"A very unique identifier."
The Ubigia identifier is not based on random values but on a hierarchical structure, composed of both spatial (Storage/Account/Space) and temporal (Era/Period/Moment) components. The reasoning is that we want to be able to uniquely identifier each and every unique change a person or system will ever need to make. For this, the spatial (Storage, Account, Space) component provides a distinction per-user and use-case, and the temporal component (Era, Period, Moment) provides uniqueness within a user's storage.
Storage | Account | Space | Era | Period | Moment |
---|---|---|---|---|---|
GUID |
GUID |
GUID |
ULONG |
ULONG |
ULONG |
The storage from which the targeted information originated. |
The account from which the targeted information originated. |
The space from which the targeted information originated. |
An incremental number.

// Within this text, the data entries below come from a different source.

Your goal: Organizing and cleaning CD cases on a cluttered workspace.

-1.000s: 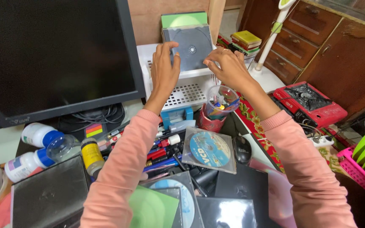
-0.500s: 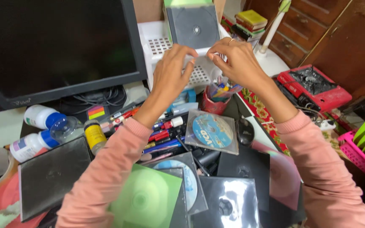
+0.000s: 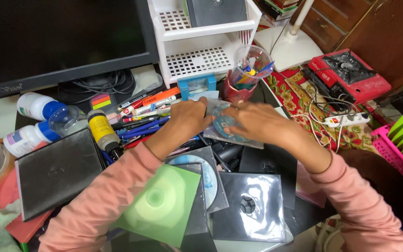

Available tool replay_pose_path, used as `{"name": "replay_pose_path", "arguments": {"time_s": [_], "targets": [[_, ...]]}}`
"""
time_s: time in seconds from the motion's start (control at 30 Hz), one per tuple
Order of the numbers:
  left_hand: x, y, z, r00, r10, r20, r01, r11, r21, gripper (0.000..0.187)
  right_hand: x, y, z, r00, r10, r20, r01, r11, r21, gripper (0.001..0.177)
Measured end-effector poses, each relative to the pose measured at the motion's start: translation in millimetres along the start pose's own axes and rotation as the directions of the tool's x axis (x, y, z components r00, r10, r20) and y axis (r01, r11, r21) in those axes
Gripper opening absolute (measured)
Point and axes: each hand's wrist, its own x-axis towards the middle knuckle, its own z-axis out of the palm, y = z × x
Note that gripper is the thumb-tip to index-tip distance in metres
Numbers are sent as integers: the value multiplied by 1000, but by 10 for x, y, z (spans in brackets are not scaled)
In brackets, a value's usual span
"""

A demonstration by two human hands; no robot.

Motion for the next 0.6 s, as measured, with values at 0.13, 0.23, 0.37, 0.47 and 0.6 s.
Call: {"name": "replay_pose_path", "arguments": {"time_s": [0.13, 0.23, 0.37, 0.47, 0.6], "targets": [[7, -84, 74, 998, -64, 26, 65, 996, -53, 52, -32, 84, 405, 999, -45, 8, 44, 994, 97, 68], [65, -172, 180, 996, -68, 49, 75, 986, -147, 57, -55, 84, 595, 994, -89, -68, 94, 993, 76, 77], [85, -214, 203, 990, -70, 121, 104, 949, -297, 68, -118, -7, 628, 986, -42, -159, 48, 998, 37, 81], [115, -311, 286, 985, -73, 157, 138, 881, -453, 71, -149, 0, 673, 961, -43, -273, 42, 999, -10, 72], [157, -359, 380, 988, -21, 150, 135, 569, -811, 73, -241, -113, 497, 962, 14, -274, -14, 1000, 1, 67]]}}
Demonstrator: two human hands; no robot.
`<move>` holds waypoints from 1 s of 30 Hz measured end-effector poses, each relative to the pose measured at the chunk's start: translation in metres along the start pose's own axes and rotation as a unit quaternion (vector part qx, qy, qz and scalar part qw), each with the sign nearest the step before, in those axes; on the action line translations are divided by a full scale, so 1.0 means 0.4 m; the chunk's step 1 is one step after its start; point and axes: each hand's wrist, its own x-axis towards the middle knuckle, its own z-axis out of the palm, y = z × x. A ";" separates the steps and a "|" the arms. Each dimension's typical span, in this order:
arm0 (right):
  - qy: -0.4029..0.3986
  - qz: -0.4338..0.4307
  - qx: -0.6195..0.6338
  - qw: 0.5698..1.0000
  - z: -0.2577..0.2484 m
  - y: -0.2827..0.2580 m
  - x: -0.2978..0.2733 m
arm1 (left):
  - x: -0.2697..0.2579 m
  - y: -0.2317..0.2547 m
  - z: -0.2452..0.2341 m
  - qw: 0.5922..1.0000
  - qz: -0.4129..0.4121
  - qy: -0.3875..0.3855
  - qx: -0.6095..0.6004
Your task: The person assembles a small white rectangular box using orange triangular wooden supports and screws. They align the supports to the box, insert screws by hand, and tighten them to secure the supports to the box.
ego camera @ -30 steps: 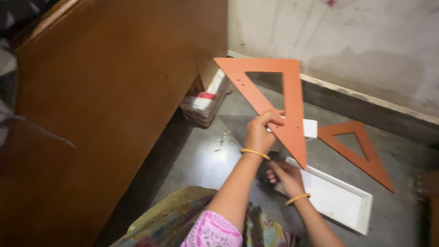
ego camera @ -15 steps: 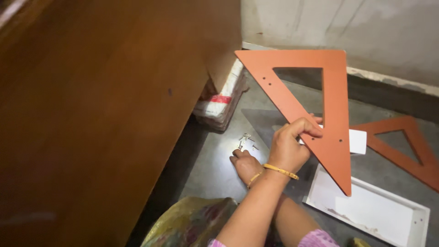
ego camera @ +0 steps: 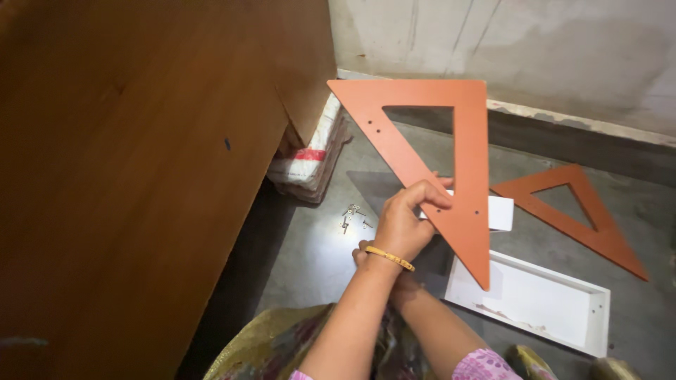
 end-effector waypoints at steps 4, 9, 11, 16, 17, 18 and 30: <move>0.053 -0.049 0.073 0.995 -0.022 0.025 -0.087 | -0.006 -0.015 0.012 1.000 0.003 0.003 -0.005; 0.002 -0.159 0.170 0.973 -0.181 0.043 -0.190 | -0.014 -0.051 0.016 0.996 -0.018 -0.002 -0.083; -0.215 -0.161 0.090 0.959 -0.317 0.078 -0.259 | -0.013 -0.061 0.016 0.994 -0.026 0.001 -0.104; -0.286 -0.008 0.285 0.915 -0.699 0.230 -0.370 | -0.019 -0.066 0.022 0.994 -0.028 0.007 -0.103; -0.293 0.026 0.285 0.912 -0.768 0.265 -0.368 | -0.020 -0.062 0.018 0.996 -0.021 0.004 -0.089; -0.299 0.060 0.285 0.908 -0.827 0.292 -0.364 | -0.021 -0.057 0.016 0.997 -0.014 0.002 -0.076; 0.258 0.149 0.502 0.812 -0.805 0.150 -0.222 | -0.035 -0.033 0.023 0.999 -0.007 0.013 -0.030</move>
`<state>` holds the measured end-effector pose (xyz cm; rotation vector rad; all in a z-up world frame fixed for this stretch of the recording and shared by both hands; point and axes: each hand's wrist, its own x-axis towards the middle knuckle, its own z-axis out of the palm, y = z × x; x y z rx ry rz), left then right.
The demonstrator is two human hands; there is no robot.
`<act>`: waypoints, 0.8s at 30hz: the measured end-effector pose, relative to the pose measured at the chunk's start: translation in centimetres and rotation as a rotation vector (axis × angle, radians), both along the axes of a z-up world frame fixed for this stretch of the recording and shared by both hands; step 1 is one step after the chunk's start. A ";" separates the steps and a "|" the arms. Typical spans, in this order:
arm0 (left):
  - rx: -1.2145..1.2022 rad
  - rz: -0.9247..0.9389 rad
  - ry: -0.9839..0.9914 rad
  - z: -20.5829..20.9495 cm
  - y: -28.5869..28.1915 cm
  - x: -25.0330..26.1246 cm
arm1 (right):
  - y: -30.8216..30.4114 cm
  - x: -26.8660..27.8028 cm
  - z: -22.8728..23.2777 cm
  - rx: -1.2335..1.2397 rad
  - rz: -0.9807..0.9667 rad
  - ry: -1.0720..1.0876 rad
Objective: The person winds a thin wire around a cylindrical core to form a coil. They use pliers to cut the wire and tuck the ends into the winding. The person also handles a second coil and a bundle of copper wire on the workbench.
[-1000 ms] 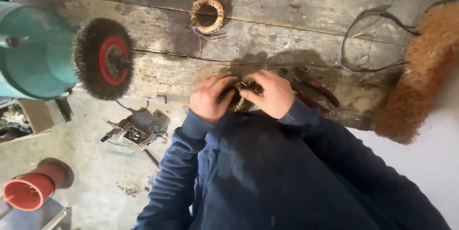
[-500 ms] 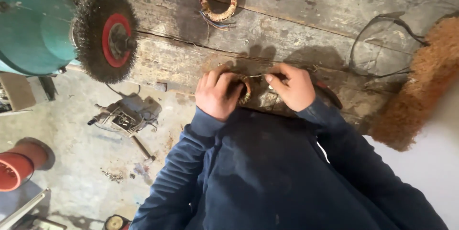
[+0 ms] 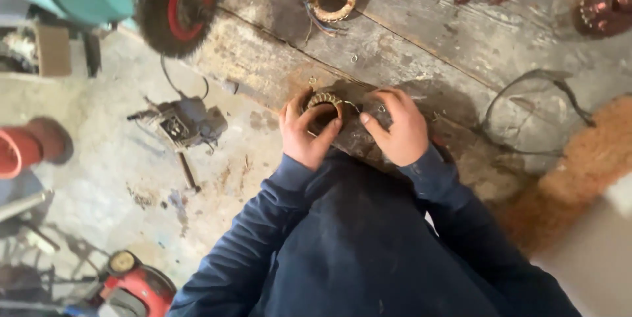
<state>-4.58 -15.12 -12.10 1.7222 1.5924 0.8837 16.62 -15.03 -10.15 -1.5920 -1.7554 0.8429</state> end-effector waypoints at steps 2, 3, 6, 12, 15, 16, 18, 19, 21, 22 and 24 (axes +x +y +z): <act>0.001 0.070 0.015 -0.8 -0.2 0.8 | 0.6 0.0 -0.3 -0.031 0.070 0.080; -0.003 0.112 0.022 -1.2 -0.3 1.1 | 0.8 0.0 -0.4 -0.068 0.112 0.151; -0.005 0.209 -0.032 -3.5 -0.6 1.9 | 2.1 -0.4 0.5 0.028 0.356 0.124; 0.047 0.246 0.003 -3.9 -1.0 2.7 | 2.9 -1.4 -2.1 -0.041 0.353 0.084; 0.053 0.231 -0.037 -5.4 -0.8 2.3 | 3.0 -1.3 -1.8 -0.085 0.349 0.104; 0.053 0.232 -0.040 -5.3 -0.6 2.2 | 3.1 -1.2 -2.2 -0.086 0.350 0.100; 0.007 0.213 -0.139 -5.4 -0.2 1.9 | 3.0 -1.2 -3.0 0.017 0.362 0.083; 0.005 0.216 -0.143 -4.9 -0.3 1.7 | 3.0 -1.2 -2.9 0.014 0.364 0.080; -0.023 0.146 -0.159 -3.8 -0.2 1.4 | 3.1 -1.3 -2.7 -0.035 0.360 0.065; -0.022 0.150 -0.162 -2.9 -0.2 1.3 | 3.1 -1.2 -2.6 -0.035 0.364 0.062; -0.043 0.197 -0.012 -1.0 -0.5 1.1 | 3.3 -1.2 -2.4 -0.039 0.363 0.039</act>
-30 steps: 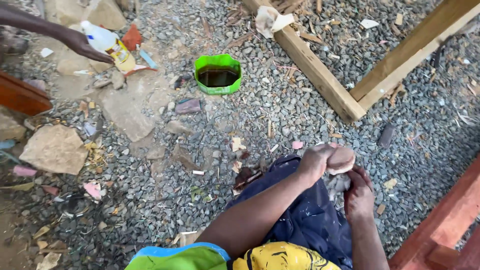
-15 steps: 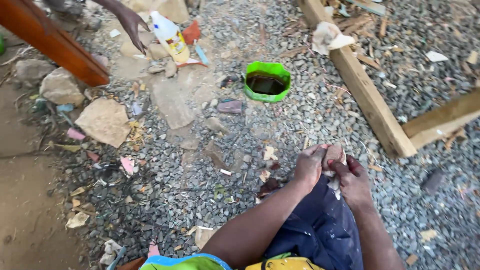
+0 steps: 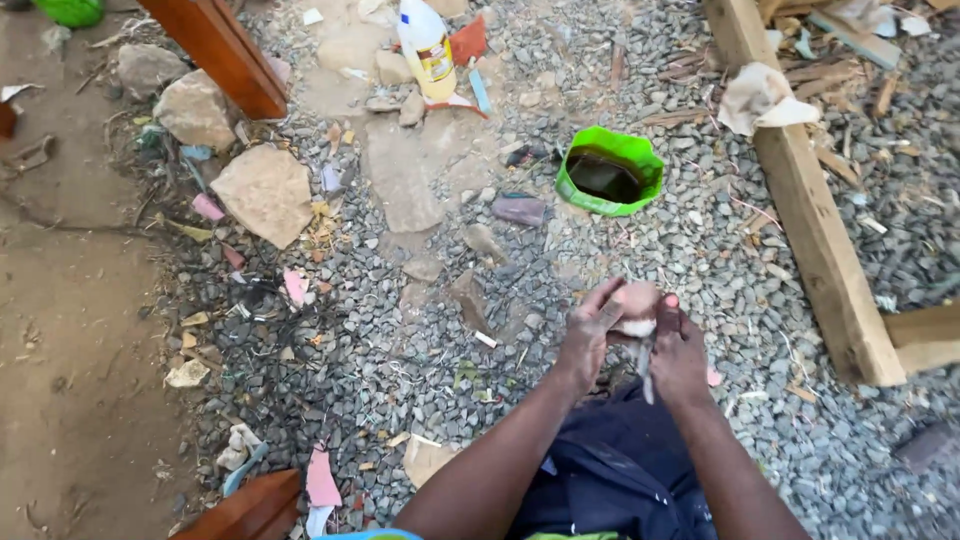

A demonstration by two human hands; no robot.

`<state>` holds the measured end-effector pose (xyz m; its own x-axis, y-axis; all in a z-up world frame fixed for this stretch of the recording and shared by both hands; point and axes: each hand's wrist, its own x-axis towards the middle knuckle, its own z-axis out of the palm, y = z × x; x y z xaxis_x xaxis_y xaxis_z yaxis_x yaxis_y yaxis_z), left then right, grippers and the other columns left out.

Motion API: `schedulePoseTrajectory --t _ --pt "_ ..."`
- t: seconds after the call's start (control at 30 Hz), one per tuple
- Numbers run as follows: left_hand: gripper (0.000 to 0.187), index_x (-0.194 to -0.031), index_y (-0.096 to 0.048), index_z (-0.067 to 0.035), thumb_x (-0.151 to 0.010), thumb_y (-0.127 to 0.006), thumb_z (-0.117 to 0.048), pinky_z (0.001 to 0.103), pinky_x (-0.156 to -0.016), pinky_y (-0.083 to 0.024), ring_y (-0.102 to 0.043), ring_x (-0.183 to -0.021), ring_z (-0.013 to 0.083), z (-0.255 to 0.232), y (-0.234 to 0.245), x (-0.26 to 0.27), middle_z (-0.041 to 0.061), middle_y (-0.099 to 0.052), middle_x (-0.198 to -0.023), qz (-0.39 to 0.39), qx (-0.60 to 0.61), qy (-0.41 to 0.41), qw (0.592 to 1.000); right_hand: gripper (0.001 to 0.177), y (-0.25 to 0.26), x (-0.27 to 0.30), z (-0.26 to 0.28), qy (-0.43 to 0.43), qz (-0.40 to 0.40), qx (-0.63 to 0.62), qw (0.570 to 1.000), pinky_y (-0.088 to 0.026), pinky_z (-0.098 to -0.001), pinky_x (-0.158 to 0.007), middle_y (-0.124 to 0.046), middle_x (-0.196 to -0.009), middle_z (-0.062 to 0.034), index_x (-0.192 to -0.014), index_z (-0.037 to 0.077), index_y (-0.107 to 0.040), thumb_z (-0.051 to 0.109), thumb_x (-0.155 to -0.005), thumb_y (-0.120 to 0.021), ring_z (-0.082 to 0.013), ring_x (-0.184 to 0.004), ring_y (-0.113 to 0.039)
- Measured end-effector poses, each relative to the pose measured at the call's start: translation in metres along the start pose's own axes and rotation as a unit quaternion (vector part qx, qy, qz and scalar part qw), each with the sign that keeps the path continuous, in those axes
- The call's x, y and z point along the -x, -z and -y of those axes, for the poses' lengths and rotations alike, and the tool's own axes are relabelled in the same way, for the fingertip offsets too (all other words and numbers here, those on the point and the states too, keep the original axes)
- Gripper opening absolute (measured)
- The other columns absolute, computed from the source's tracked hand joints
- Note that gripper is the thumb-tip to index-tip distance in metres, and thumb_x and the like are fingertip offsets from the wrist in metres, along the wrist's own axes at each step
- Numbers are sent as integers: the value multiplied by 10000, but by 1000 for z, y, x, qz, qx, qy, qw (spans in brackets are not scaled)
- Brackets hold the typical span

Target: Staining a wooden furniture frame by hand using a cloth and liquid stain.

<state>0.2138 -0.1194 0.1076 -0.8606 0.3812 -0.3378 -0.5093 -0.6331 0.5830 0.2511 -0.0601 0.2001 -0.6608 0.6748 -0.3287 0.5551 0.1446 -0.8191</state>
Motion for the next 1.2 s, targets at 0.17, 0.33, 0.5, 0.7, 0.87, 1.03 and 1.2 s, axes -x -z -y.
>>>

In its current form it resembles the years. |
An incremental number. In its current form it resembles the days of a year. |
An incremental number. In its current form it resembles a day divided in ULONG fragments. |
The benefits from this identification scheme are that:
-
Information can be duplicated on different storage systems without creating conflicts.
Even different storage systems can persist information that originated from other storages, users or spaces.
This reduces the complexity of synchronization and caching drastically. -
Information persistence can be made very simple and 'polyglot'.
In theory any modern storage technology that facilitates parent/child relations should be usable as a backing store for Ubigia data.
Examples of this are currently a (NTFS) filesystem implementation and an in-memory store. More implementations are pending.
- There is probably room for improvement by downscaling the Era and Period
ULONG
into something better fitting. - ...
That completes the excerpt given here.